I add lemon, onions, dijon or stoneground mustard, salt and pepper to them. I also eat them with avocados. In fact, you can also mash them together.


Thanks for that link.

(Norma Laming) #26

Eat the bones! They’re soft after they’ve been canned and contain good nutrients

(Doug) #27

Sardines in olive oil, in hot sauce, in mustard sauce - all good and you don’t even notice the bones.


I stock up on Sardines when they go on sale. I have always enjoyed them immensely.

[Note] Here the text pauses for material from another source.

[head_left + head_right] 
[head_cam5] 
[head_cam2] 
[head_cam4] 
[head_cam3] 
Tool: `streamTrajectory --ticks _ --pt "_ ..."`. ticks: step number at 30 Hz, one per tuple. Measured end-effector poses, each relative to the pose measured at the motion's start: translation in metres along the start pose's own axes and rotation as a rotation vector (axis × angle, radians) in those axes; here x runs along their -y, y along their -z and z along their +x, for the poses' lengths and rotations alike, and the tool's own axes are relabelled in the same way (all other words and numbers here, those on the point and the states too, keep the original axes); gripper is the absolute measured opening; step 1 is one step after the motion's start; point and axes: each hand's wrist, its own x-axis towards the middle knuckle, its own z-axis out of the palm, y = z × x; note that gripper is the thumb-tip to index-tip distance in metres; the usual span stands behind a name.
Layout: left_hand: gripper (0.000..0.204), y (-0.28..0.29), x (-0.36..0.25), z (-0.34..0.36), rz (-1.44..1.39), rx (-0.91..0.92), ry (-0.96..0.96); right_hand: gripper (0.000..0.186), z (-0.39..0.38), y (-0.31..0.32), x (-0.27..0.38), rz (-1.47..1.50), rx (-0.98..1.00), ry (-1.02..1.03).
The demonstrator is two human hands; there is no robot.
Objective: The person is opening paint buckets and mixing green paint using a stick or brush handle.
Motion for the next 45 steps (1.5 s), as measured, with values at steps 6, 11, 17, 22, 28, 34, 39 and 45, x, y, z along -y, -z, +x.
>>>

I have never eaten sardines. I checked Amazon and they have the Season brand packed in olive oil - 12 pack of 4.375 oz/ea for $18.19, and the Wild Planet brand packed in olive oil - 12 pack of 4.4 oz/ea for $29.99. I went w/ the Season brand because they were less expensive; 1-click shopping!! :wink:

(Mike Williams) #30

I have to confess that I am now a “sardines eating” convert!! Sardines in hot sauce are my favorites. Aldi’s has them at a really good price. That is where I mostly stock up on them.

(CharleyD) #31

I’ve also tried the canned fish this year for the first time. Kippered herring, mackerel, sardines, etc.

I make a dressing with Duke’s mayo and sriracha or Cholula sauce over a pile of the fish chunks.

(Doug) #32

Oh Yeah Baby. :slightly_smiling_face:

(CharleyD) #33

I had no clue what to expect, so it ended up being pleasant!

(KCKO, KCFO) #34

Scrambled up with eggs and Cholula sauce on top is my idea of a breakfast of champions.